117 FOOLS!!!! after this quarter i'll have completed 133.
junior status is 90!! and senior status is 135!

skjghsadkjghskadjgksagh WOW!!!!!

i'm in awe.
third year, be nice.


sorry i talked about school this entire blog but that's what's been on my mind lately.

speaking of school, nothing can happen if i don't "get up, get out and get somethin'..." time to read!
posted by anna liza at 5:52 PM | 1 comments
Wednesday, October 03, 2007
every day He surprises me. He manages to make a masterpiece out of even the dullest colors. regardless of how i feel about myself, i am strengthened in knowing how He feels about me & by the fact that He believes in me. as long as i lift everything up to Him, as long as i let go of my own insecurities & let Him take hold of me, as long as i disregard my own plans & follow His, as long as i completely surrender myself to His will, everything will be good & i will be good because He is good.

praise God for new opportunities to relight my fire.
praise God for new opportunities to remember my "Yes."
praise God for new opportunities to see His face.
praise God for new opportunities to walk into the light.

i don't know where i would be without You. all i know is that without You, i'd be without Love. thank You for the Love.

i'm tired. i think i'm gonna sleep soon so that i can wake up early to read.

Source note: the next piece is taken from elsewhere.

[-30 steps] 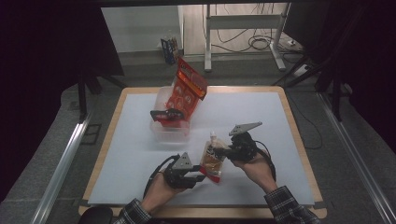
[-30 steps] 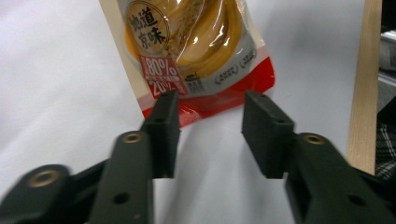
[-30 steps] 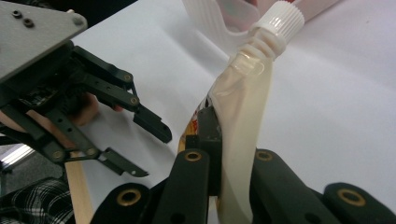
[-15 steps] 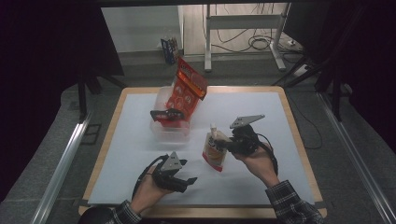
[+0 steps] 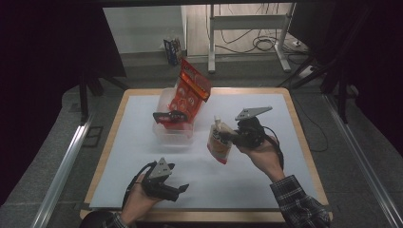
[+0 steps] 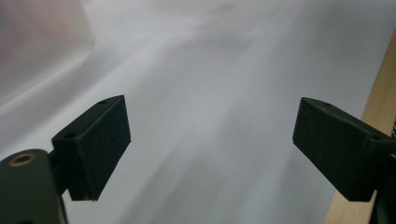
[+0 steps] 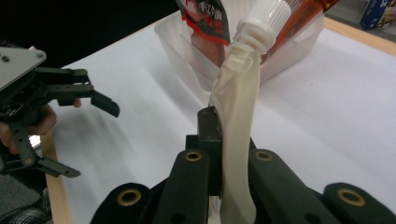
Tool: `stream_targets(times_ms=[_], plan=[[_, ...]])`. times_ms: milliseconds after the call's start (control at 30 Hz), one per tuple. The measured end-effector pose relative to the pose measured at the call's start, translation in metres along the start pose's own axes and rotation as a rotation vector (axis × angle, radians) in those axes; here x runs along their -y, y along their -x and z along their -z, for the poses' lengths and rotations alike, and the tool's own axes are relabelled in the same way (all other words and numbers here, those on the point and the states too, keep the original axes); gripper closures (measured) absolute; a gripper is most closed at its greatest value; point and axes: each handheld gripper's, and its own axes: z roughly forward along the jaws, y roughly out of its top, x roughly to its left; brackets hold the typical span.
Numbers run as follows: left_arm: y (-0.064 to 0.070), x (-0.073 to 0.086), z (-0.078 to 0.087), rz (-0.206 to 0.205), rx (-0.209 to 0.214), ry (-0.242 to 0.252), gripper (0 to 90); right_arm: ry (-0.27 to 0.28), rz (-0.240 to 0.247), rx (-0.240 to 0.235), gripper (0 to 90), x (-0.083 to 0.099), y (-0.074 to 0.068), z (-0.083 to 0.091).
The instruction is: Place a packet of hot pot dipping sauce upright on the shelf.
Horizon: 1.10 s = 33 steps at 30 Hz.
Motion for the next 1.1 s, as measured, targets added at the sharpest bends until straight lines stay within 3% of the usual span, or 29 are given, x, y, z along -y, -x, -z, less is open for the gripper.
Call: stream_targets(times_ms=[233, 500, 1100], plan=[[0.006, 0.011, 0.015, -0.023, -0.054, -0.009, 7.3, 0.004, 0.016, 0.017, 88.3, -0.014, 0.002, -0.003], [0.007, 0.019, 0.024, -0.003, -0.084, -0.003, 3.8, 0.003, 0.03, 0.019, 88.3, -0.032, 0.006, -0.008], [-0.002, 0.025, 0.034, 0.051, -0.099, 0.048, 0.3, -0.001, 0.068, -0.026, 88.3, -0.065, 0.008, -0.038]])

i think i don't like playing games because i'm always under the impression that i'll make my team lose just by being a part of it. it's pathetic. i know.

when will i outgrow this?

although i'm not a freshman anymore, once in a while i catch myself wanting to crawl back into the comforts of that same awkward shell & gradually stepping away from the very same thing i was drawn to. i don't know why i do it but if you've had as much practice as i've had, it's not difficult to revert back to being an introvert.

fighting it.

praying for you.

so this is it.
posted by anna liza at 12:44 AM | 3 comments
Tuesday, October 02, 2007
reminders:
stop being stuck in the past.
shake it off.

put on a happy face.

it's first meeting today!!

liwanag: the next generation.
haha :]
posted by anna liza at 4:06 PM | 0 comments
Monday, October 01, 2007
it's good to be home even if it's just for a night because i slept at 10:30 last night and just woke up. it feels wonderful! :) i feel so well-rested and ready to start october.

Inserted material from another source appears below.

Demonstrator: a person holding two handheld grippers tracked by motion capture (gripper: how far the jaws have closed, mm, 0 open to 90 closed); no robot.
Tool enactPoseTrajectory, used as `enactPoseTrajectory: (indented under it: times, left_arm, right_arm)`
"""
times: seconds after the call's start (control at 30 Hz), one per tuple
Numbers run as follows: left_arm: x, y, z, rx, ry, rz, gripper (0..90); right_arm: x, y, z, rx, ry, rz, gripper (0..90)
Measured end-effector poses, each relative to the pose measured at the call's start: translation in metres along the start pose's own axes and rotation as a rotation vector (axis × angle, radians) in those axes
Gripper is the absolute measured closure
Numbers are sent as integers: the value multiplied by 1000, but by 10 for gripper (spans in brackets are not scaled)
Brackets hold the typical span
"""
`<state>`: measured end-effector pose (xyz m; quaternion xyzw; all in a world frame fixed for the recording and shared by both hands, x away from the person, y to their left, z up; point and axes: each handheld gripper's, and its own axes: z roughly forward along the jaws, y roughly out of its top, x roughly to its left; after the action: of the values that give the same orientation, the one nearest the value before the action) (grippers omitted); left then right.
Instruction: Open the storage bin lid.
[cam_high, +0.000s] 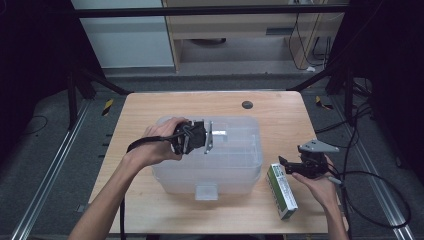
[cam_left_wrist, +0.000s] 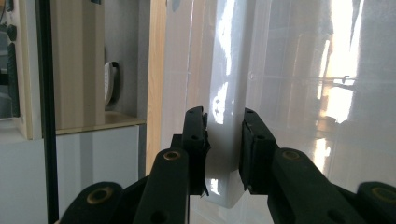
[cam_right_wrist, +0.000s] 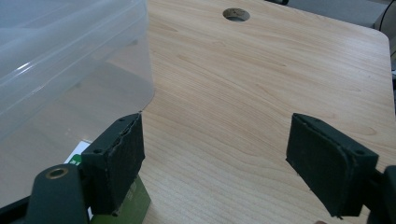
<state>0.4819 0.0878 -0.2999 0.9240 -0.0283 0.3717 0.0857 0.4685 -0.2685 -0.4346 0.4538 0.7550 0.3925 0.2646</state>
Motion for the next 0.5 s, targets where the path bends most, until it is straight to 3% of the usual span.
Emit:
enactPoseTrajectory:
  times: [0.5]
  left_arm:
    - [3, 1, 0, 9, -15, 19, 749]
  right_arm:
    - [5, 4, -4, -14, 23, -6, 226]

it's tha first of the monthhhhh...

i can't believe it. this academic year is gonna go by quickly. i know it is.

you know the song "now that you're near" makes me want to cry when i sing it and one time i actually did cry when singing it... even though it's a fast song. the lyrics get to me. now that You're near, everything is different, everything's so different Lord, i know I'm not the same, my life You've changed, i wanna be with You, i wanna be with You.

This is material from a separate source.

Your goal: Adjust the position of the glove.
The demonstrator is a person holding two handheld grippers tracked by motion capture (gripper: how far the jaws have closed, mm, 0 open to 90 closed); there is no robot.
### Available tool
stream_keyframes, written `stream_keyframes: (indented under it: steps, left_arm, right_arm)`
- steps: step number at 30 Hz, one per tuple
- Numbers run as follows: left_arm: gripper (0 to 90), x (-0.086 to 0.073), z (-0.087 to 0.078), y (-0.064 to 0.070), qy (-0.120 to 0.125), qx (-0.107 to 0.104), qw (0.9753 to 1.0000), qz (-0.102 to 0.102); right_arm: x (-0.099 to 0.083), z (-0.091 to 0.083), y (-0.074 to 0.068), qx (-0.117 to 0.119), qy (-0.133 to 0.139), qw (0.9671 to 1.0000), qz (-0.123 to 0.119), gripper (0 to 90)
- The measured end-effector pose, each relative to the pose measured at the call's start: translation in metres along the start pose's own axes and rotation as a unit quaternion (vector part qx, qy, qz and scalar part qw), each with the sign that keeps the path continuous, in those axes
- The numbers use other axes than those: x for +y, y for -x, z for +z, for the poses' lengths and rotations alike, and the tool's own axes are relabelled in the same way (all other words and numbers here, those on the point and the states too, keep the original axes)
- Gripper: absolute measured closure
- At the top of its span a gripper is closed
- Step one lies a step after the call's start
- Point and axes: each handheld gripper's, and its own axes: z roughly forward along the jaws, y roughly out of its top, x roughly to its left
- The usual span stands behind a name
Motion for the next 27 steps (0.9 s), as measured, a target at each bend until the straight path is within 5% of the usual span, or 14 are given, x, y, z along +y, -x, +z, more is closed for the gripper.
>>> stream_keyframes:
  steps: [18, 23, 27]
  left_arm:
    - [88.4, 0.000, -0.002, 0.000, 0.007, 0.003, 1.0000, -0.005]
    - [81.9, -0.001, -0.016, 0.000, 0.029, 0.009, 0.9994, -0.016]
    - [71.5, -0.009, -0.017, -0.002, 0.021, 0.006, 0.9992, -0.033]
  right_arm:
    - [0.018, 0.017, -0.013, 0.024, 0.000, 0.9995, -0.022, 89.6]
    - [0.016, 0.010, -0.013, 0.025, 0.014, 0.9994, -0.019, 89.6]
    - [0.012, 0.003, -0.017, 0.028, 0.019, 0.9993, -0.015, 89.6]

yay i don't have class until 7 tonight. hopefully it doesn't last until 10:00 because i don't want to be in class till 10... that's the time i'd want to sleep.

yayyyyy first meeting of the year tomorrow!!! is it me or am i getting old? i'm an upperclasswoman? what the heck. if someone starts calling me old i'm gonna be sad.

i did this for my second year so might as well do it for my third year.
reasons why i like being a third year so far:
* i'm starting to get comfortable in my own skin
* serving LOG in a different & exciting new way
* running into people i know on ring road!!!!! :) that's a major plus because it makes me feel happy!
* finally experiencing the STUDENT CENTER!!!!
* 09 lunches!!!!
* taking classes that actually have to do with my major and not breadth requirements.
* the opportunity to take care of other people... especially people younger than me
* living in an apt.
* one year closer to wearing the cap & gown!!!!!!!

that's all i got for now. i'll add on later. okay have a good monday! see you soon!